Blood and Marrow Transplantation and Cellular Therapies


The mission of the Division of Blood and Marrow Transplantation and Cellular Therapies (BMT&CT) at UPMC Children's Hospital of Pittsburgh is to design and test disease-specific and biologically rational novel reduced-toxicity transplantation regimens for patients with high-risk leukemia or lymphoma and for those afflicted with life-threatening inherited conditions that can lead to bone marrow failure, immune deficiency, autoimmune diseases, and neurodegenerative conditions. Less-intense chemotherapy is combined with risk-tailored and pharmacologically personalized immunosuppression. Post-transplant cell therapy is offered to decrease disease recurrence and reduce infectious complications, with the overarching goals to improve quality of life and disease-free survival after cord blood or bone marrow transplantation.


The Division of BMT&CT was established in July 2011 upon the arrival of Paul Szabolcs as division chief from Duke University. Before Dr. Szabolcs arrival, the division was called the Blood and Marrow Transplantation (BMT) Program and operated as a part of the Pediatric Hematology/Oncology Division and averaged 20 to 24 transplants a year.

In 2017, the BMT&CT division had five faculty physicians with clinical activities. Since the arrival in August 2014 of Craig Byersdorfer, a clinician-scientist, all clinical transplant services have been provided by members of the BMT&CT division. The division is poised to perform 40-50 transplants per year over the next two to three years and to open novel clinical protocols that will primarily recruit patients from out of state.

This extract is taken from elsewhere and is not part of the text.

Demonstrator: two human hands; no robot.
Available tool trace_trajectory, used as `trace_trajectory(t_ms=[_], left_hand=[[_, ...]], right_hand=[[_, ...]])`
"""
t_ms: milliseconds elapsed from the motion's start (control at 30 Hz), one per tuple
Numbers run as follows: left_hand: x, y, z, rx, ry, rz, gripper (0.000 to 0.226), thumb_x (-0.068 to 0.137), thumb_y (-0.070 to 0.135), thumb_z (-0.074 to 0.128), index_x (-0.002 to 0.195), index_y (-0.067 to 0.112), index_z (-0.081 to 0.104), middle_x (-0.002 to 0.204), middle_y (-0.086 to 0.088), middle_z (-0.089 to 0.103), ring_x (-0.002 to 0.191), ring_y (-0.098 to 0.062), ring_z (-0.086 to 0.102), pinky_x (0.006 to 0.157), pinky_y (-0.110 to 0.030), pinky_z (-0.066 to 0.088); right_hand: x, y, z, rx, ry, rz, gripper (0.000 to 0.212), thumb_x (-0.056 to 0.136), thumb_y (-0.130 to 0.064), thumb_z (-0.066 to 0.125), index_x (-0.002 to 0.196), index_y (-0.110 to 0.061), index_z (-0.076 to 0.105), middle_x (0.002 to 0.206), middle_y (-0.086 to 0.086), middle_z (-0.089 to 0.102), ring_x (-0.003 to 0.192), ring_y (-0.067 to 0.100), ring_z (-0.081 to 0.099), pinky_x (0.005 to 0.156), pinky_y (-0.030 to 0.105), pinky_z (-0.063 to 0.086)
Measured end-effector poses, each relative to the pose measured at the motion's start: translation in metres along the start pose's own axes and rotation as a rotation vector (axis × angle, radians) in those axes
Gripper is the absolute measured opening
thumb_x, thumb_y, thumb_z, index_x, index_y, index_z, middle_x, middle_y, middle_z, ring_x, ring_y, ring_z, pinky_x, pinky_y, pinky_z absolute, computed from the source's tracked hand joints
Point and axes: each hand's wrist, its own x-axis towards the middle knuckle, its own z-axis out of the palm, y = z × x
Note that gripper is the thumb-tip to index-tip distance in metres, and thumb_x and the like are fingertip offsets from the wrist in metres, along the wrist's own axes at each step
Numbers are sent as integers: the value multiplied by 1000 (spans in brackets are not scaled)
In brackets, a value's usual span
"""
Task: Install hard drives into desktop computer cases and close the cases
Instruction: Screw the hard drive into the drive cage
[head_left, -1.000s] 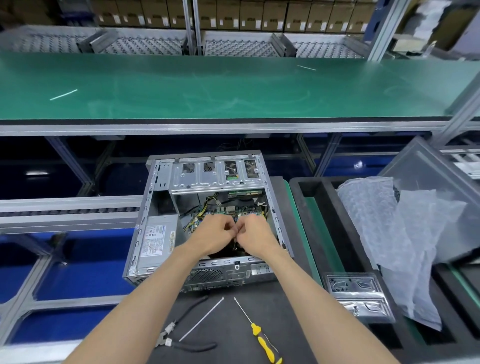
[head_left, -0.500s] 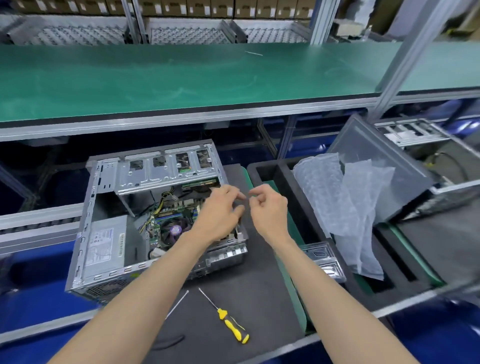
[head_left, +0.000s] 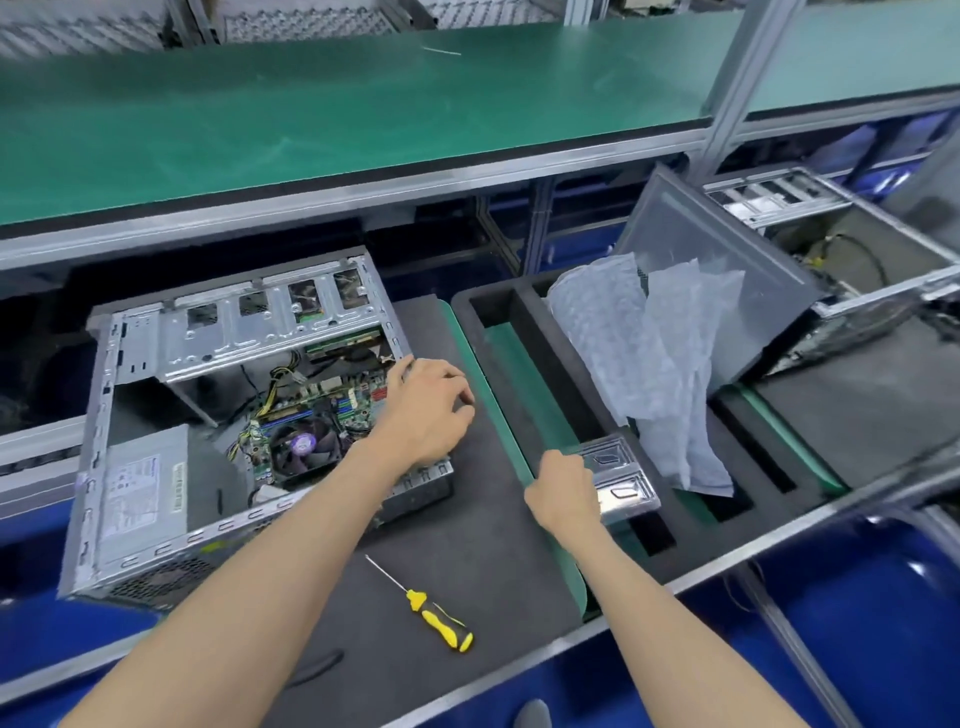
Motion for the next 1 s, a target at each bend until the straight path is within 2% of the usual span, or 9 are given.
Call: trace_trajectory(t_ms=[133,200,267,400,567,833,1000], left_hand=[[0,-3,3,28,-2,13,15,91,34,57,91,35,72,119,13,61,126,-13,42,114,-32,-5],[1,-5,4,41,-9,16,16,90,35,56,89,35,72,116,15,62,124,-14,42,113,-33,-5],[2,-5,5,55,-12,22,17,89,35,54,86,36,71,112,17,62,121,-14,43,112,-33,-4],[2,-5,4,85,-16,21,22,88,32,51,79,35,71,104,19,62,115,-14,44,111,-35,-1],[3,-3,3,120,-35,22,26,87,30,47,69,33,66,94,19,61,109,-15,45,109,-37,1],[3,-4,5,159,-33,22,29,89,31,46,76,31,71,92,17,62,107,-16,45,107,-37,-1],[2,-3,4,145,-32,25,29,91,31,46,79,31,72,95,17,63,109,-16,45,107,-37,-1]], right_hand=[[2,0,6,80,40,22,16,85,-5,58,87,-10,43,95,13,57,96,37,60,64,34,40],[3,0,6,85,57,37,16,84,-5,58,88,-9,43,97,15,59,95,36,61,63,35,41],[5,2,6,61,54,45,16,84,-5,58,83,-9,42,94,14,58,90,35,61,61,35,42],[7,4,7,-4,54,32,32,86,-4,55,69,-16,30,76,4,41,77,31,51,60,35,40],[5,2,6,-68,13,-20,30,87,-12,59,67,-14,37,69,2,42,71,32,51,58,33,38],[-5,-9,7,-89,5,-69,34,87,-16,60,66,-16,34,75,3,47,73,31,49,62,33,39],[-8,-8,7,-103,16,-79,35,86,-14,61,64,-15,33,66,1,40,68,30,49,56,31,35]])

We are the only center in the world with the ability to successfully engraft children suffering from sickle cell disease, thalassemia, and many other disorders with reduced intensity regimen paired with a single unit, HLA-mismatched cord blood graft (ClinicalTrials: NCT01962415). A CliniMacs® device has been successfully implemented since 2012 to support novel clinical trials with T-cell-depleted autologous transplantation for Crohn’s disease and T-cell-depleted human leukocyte antigen (HLA)-mismatched allogeneic bone marrow transplantation, all approved by the U.S. Food and Drug Administration (FDA) as an Investigational New Drug (IND).

We are the only center in the world to offer tandem lung and bone marrow transplantation for pediatric and adult patients with immune deficiencies who have progressed to pulmonary failure recovering organ and marrow from the same deceased HLA-mismatched unrelated donor. This programmatic effort is supported by NIAID/NIH and mechanistic laboratory studies will analyze acquisition of mucosal immunity and tolerance.

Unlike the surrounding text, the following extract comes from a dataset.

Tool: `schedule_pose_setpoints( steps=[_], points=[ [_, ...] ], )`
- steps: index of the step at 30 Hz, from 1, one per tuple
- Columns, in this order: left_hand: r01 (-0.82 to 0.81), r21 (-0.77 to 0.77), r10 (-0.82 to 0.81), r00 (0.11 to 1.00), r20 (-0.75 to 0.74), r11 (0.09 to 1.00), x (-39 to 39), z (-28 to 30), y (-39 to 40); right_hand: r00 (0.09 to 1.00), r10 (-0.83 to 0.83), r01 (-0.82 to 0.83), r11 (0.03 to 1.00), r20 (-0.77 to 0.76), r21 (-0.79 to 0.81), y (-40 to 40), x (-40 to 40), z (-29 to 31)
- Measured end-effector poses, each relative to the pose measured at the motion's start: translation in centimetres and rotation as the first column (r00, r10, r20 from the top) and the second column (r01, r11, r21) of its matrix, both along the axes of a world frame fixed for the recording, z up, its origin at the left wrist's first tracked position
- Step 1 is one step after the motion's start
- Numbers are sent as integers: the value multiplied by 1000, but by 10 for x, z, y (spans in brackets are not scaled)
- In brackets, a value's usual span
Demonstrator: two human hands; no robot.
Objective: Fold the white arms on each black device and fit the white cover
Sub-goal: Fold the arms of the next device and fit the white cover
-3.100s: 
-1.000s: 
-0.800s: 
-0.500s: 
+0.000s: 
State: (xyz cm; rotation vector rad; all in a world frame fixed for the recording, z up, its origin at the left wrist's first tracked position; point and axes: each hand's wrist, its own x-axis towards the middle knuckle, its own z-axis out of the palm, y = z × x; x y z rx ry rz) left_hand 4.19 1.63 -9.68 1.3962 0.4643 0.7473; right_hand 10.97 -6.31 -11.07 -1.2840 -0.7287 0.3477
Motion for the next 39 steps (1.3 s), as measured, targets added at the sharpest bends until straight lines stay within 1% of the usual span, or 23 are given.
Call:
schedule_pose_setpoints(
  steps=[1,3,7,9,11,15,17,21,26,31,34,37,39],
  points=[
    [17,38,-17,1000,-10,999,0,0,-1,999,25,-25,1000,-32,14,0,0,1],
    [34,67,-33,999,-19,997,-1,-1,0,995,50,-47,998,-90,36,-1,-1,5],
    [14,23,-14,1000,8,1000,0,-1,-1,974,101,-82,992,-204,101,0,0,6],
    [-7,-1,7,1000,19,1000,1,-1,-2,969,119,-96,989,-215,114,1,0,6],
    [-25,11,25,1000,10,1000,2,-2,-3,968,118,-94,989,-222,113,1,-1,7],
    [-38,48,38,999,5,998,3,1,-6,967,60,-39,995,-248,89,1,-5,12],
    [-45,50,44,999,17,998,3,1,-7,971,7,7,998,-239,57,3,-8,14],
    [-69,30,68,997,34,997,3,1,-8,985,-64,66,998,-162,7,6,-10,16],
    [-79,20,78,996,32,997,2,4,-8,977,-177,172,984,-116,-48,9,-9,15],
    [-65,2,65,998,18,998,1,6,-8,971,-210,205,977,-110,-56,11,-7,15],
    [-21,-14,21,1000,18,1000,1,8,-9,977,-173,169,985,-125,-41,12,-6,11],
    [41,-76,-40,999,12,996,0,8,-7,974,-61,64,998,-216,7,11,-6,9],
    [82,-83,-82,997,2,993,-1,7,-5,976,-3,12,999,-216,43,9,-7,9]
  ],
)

The division is also a part of the new UPMC Immune Transplant and Therapy Center (ITTC), which opened in 2018. The ITTC, a partnership between the University of Pittsburgh and UPMC, focuses on exploring the power of the human immune system in three main areas: organ transplantation, cancer, and aging. Through the ITTC the division will expand its transplant research through several clinical trials. 

Clinical Activities

During the academic year of 2017, the division performed 38 transplants. The majority of the transplant grafts were procured from unrelated allogeneic donors with unrelated cord blood (UCB) grafts being most common. By 2016, the use of unrelated bone marrow grafts had exceeded HLA-matched sibling marrow transplant numbers. Autologous mobilized stem cell rescue is performed for children with high-risk neuroblastoma and brain tumors. Haploidentical transplants were performed by both in vitro T-cell depletion and by post-transplant cyclophosphamide administration. With all possible transplant modalities on site, we can find a suitable donor for any patient who may benefit from hematopoietic stem cell transplantation (HSCT).

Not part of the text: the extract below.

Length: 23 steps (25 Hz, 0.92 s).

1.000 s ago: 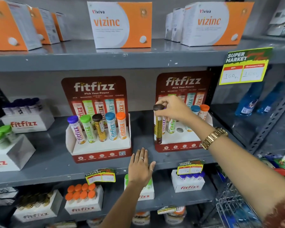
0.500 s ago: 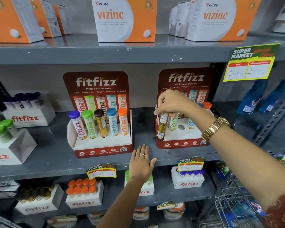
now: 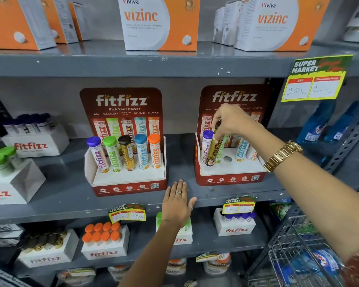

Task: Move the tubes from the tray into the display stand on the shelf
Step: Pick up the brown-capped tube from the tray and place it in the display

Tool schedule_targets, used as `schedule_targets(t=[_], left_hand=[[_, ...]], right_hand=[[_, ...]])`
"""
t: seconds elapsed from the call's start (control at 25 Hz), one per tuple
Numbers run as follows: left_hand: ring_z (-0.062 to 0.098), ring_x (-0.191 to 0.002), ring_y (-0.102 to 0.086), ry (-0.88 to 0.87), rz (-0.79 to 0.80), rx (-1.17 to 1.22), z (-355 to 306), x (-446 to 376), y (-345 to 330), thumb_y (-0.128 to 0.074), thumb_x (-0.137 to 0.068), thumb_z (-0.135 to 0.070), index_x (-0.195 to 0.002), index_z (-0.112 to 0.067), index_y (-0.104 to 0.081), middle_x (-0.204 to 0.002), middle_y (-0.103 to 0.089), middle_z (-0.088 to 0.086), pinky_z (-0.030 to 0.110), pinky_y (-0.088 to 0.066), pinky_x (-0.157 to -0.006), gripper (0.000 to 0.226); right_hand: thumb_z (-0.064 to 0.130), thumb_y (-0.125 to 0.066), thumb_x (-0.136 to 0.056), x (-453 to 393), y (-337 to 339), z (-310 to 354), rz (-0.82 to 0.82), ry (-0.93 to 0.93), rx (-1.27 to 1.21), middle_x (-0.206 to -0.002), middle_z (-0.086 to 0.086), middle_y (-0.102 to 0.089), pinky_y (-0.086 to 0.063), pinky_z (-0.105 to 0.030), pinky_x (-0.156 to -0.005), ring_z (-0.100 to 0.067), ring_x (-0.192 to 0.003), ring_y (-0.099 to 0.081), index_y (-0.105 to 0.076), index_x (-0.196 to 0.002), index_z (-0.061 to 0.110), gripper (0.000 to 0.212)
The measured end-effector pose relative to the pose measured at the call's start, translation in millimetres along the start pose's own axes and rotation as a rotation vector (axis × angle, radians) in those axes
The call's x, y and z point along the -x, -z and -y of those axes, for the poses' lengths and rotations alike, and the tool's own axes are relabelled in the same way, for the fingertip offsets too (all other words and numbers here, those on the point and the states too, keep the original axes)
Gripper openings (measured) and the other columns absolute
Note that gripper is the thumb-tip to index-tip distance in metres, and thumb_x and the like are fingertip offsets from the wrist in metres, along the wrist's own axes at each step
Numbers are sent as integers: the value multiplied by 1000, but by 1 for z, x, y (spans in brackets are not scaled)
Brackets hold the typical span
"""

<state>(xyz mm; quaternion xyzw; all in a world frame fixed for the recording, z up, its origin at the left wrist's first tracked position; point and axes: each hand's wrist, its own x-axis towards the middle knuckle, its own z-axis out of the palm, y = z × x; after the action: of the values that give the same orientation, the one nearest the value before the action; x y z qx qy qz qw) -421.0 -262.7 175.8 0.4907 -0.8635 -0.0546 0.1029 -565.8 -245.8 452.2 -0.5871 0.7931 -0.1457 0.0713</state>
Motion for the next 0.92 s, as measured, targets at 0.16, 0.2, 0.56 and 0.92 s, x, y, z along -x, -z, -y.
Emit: schedule_targets(t=[0.16, 0.2, 0.56, 0.92], left_hand=[[21, -145, 0, -4, -4, -17, 0, 0, 0, -13, -96, -53, -147, -14, -3, -158, -5, 4, 34, 3, -117, 65], [21, -145, 0, -3, -5, -19, 0, 0, 0, -13, -96, -53, -147, -14, -3, -158, -5, 4, 34, 3, -117, 65], [21, -145, -1, 3, -22, -25, 2, -1, -4, -12, -95, -56, -147, -15, -3, -158, -6, 3, 31, 9, -110, 66], [21, -145, -1, 7, -24, -35, 3, -2, -8, -10, -94, -57, -147, -16, -3, -158, -6, 2, 32, 9, -111, 67]], right_hand=[[1, -80, -64, -1, 4, -8, 6, -33, 34, -110, -14, -63, -48, -30, -76, -24, -94, -58, -68, -98, 3, 36], [1, -80, -64, -3, 2, -11, -1, -45, 59, -113, -16, -62, -50, -33, -82, -26, -100, -57, -66, -103, 2, 42], [-5, -71, -73, -22, -13, -46, -101, -148, 18, -127, -19, -46, -49, -39, -90, -34, -110, -53, -50, -122, 4, 54], [-2, -77, -68, -28, -18, -53, -44, -115, 88, -117, -16, -50, -46, -35, -82, -30, -102, -53, -53, -116, 2, 54]])
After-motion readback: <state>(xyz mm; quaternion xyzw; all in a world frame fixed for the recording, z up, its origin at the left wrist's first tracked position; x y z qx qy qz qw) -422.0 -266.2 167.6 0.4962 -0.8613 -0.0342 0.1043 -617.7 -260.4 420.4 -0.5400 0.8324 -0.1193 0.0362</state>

One of our signature protocols (ClinicalTrials: NCT01962415) has attracted patients from two dozen states, ranging from Florida to Alaska. Patients with ~20 unique genetic diagnoses enrolled on this reduced-intensity conditioning (RIC) trial. Diagnoses ranged from sickle cell disease, thalassemia, osteopetrosis, Krabbe disease, MLD, too many primary immune deficiency syndromes such as BLS, and XIAP deficiency. Day 100 non-relapse mortality (NRM) has remained exceptionally low; there have been no deaths during this most vulnerable transplant period. With over three dozen patients enrolled so far, one-year event-free survival exceeds 90% in the unrelated cord blood transplant setting, exceeding the results of centers of excellence worldwide. In 2016 the division opened an institutional prospective trial for children and young adults afflicted with high-risk acute myeloid leukemia (AML), employing RIC and Myeloablative Conditioning (MAC) for HSCT in AML/MDS (ClinicalTrials: NCT02626715). To bridge the temporary post-transplant immune deficient state, we have performed therapeutic T-cell infusions with adenovirus hexon-specific interferon gamma-captured cells under IND/Institutional Review Board (IRB) approved treatment plans. These will pave the way for new protocols that we plan to open in 2018 taking advantage of a new CliniMACS ®Prodigy device and conceptual advances.